%%

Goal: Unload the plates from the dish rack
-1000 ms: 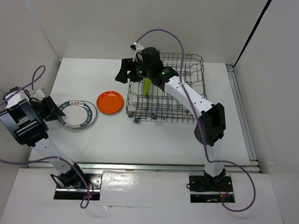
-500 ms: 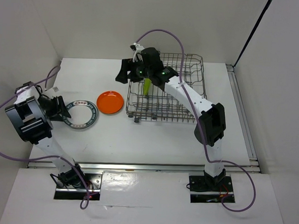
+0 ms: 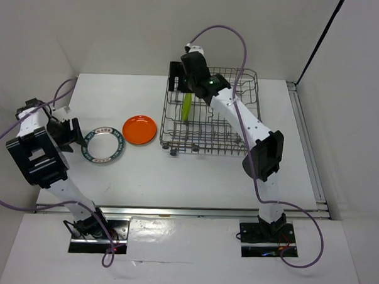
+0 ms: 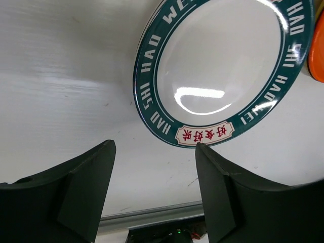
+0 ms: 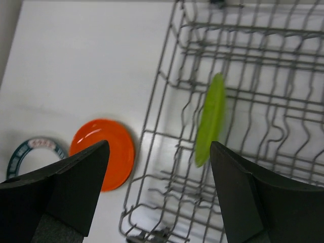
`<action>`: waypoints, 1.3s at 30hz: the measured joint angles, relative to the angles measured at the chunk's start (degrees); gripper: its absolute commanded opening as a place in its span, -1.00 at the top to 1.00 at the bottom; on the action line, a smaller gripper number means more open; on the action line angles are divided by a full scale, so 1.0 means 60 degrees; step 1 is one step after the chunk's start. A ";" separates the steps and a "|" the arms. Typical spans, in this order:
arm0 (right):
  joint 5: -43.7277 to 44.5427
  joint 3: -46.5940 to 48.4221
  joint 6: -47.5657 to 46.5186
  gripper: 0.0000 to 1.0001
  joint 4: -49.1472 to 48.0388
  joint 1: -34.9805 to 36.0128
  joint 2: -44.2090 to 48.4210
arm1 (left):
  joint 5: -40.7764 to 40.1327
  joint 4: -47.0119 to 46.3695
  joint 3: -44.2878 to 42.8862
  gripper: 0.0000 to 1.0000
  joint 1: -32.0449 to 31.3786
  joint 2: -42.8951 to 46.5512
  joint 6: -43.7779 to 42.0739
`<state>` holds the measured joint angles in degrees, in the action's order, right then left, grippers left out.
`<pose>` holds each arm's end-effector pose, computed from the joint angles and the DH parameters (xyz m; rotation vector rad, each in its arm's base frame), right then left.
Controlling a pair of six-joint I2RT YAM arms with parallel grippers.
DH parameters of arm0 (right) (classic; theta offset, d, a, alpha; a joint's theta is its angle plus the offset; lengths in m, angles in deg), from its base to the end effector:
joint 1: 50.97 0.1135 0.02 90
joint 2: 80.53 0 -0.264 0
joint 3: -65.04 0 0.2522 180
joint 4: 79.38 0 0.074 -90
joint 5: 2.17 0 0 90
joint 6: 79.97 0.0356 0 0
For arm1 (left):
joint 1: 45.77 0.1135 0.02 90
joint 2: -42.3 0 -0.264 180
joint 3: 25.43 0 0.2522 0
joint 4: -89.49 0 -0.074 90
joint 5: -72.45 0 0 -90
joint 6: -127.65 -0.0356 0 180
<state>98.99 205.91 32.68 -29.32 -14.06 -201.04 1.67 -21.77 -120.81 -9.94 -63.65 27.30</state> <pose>0.3920 0.2858 0.3747 -0.1427 2.1023 0.4285 0.2991 0.2015 0.2153 -0.5785 2.7613 -0.3359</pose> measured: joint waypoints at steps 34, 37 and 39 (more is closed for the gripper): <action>0.2164 0.0135 -0.0040 1.00 0.0616 -0.0565 -0.2233 | 0.0430 0.0430 -0.1260 -0.55 -0.0539 0.1253 0.0018; 0.2820 0.0233 -0.0146 1.00 0.0546 -0.0557 -0.1661 | 0.0627 0.0550 -0.1552 -0.55 -0.0590 0.1304 0.0029; 0.3275 0.0240 -0.0302 1.00 0.0408 -0.0546 -0.1147 | 0.0860 0.0667 -0.1789 -0.55 -0.0630 0.1370 0.0033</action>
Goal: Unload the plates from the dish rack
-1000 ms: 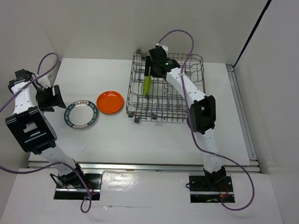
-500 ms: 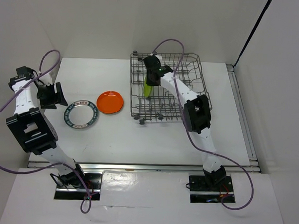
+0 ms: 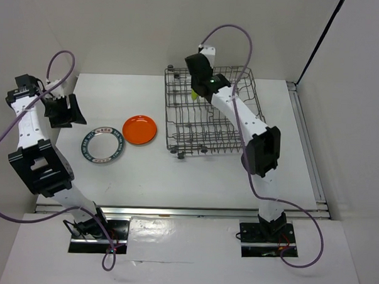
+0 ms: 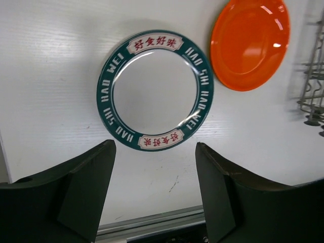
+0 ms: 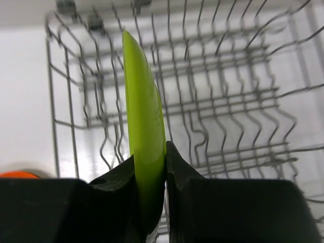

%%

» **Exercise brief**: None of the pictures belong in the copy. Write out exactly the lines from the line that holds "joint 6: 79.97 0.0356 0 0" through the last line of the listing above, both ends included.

» **Problem solution**:
joint 6: 79.97 0.0356 0 0
For arm1 (left):
joint 1: 45.77 0.1135 0.02 90
joint 2: -42.3 0 -0.264 180
joint 3: 25.43 0 0.2522 0
joint 4: -89.49 0 -0.074 90
joint 5: -72.45 0 0 -90
joint 6: -127.65 -0.0356 0 180
<state>98.99 205.91 32.68 -29.32 -14.06 -201.04 1.67 -21.77 -120.81 -9.94 -63.65 27.30</state> <pose>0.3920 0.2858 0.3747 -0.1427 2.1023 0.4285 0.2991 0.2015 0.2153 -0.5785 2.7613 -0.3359</pose> measured: joint waypoints at steps 34, 37 and 39 (more is closed for the gripper): <action>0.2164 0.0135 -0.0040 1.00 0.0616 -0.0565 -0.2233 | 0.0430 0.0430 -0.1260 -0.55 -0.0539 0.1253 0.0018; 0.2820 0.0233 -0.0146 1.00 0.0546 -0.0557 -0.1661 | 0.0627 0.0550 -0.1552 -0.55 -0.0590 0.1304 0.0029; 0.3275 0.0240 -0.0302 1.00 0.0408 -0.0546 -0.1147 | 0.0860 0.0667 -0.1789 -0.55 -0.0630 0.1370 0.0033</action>
Goal: Unload the plates from the dish rack
-1000 ms: 
-500 ms: 
+0 ms: 
+0 ms: 
+0 ms: 

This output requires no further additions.